- _Task instructions_:
Copy out each line of the data that holds the string "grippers".

- _Given information_:
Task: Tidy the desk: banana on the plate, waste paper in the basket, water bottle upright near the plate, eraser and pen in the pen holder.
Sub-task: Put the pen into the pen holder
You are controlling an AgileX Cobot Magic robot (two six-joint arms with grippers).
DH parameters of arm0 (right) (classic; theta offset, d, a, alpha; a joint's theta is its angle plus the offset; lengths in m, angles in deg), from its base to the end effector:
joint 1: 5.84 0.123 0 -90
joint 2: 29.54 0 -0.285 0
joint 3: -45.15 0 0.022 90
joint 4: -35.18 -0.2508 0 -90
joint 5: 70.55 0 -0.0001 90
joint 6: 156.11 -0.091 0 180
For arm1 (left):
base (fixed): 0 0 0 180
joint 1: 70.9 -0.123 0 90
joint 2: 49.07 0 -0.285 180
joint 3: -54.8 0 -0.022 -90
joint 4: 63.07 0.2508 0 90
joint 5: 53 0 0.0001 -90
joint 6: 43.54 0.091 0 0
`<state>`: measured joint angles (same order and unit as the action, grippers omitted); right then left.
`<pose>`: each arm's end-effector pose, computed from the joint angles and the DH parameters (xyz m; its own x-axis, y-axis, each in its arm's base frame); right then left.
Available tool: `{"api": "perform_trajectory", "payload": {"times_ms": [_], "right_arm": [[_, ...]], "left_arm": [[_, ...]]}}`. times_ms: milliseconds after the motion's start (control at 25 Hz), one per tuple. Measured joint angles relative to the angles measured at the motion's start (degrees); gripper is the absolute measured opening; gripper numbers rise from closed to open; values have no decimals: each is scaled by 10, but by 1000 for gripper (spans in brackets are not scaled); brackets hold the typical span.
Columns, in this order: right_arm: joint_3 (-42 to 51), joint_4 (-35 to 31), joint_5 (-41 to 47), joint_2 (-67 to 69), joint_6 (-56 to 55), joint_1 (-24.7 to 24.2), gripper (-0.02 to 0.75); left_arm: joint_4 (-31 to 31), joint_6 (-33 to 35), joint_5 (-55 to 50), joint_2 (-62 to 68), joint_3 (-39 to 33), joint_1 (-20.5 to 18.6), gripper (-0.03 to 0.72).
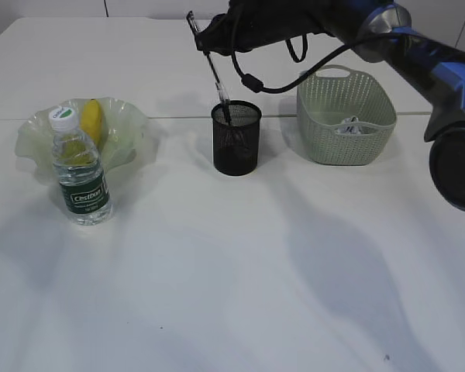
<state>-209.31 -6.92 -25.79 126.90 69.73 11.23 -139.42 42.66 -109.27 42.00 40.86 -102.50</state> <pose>0.5390 0.2105 0.2556 -0.2924 -0.2997 -0.9081 -0.7420 0.6701 0.0178 0.2918 0.0931 0.3339 -0.3658 0.0094 -0.9306 0.4070 0.9009 -0.1508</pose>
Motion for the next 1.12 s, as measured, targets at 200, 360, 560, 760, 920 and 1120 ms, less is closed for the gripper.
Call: {"api": "perform_trajectory", "payload": {"times_ms": [200, 360, 560, 760, 920, 1120], "right_arm": [[0, -4, 3, 19, 0, 0, 45], [0, -4, 8, 37, 0, 0, 45], [0, -4, 19, 42, 7, -5, 45], [0, -4, 45, 42, 9, -32, 45], [0, -5, 71, 42, 10, -53, 45], [0, -5, 98, 42, 10, -56, 45]], "left_arm": [[0, 0, 0, 0, 0, 0, 214], [0, -1, 0, 0, 0, 0, 214], [-1, -1, 0, 0, 0, 0, 214], [-1, -1, 0, 0, 0, 0, 214], [-9, -1, 0, 0, 0, 0, 214], [-31, -1, 1, 0, 0, 0, 214]]}}
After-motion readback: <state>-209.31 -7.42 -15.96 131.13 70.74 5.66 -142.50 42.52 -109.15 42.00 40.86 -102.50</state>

- _Answer to this task_:
You are controlling an AgileX Cobot Magic robot (two six-joint arms with grippers).
`<state>`: measured joint angles (same order and unit as the action, grippers omitted); right then left.

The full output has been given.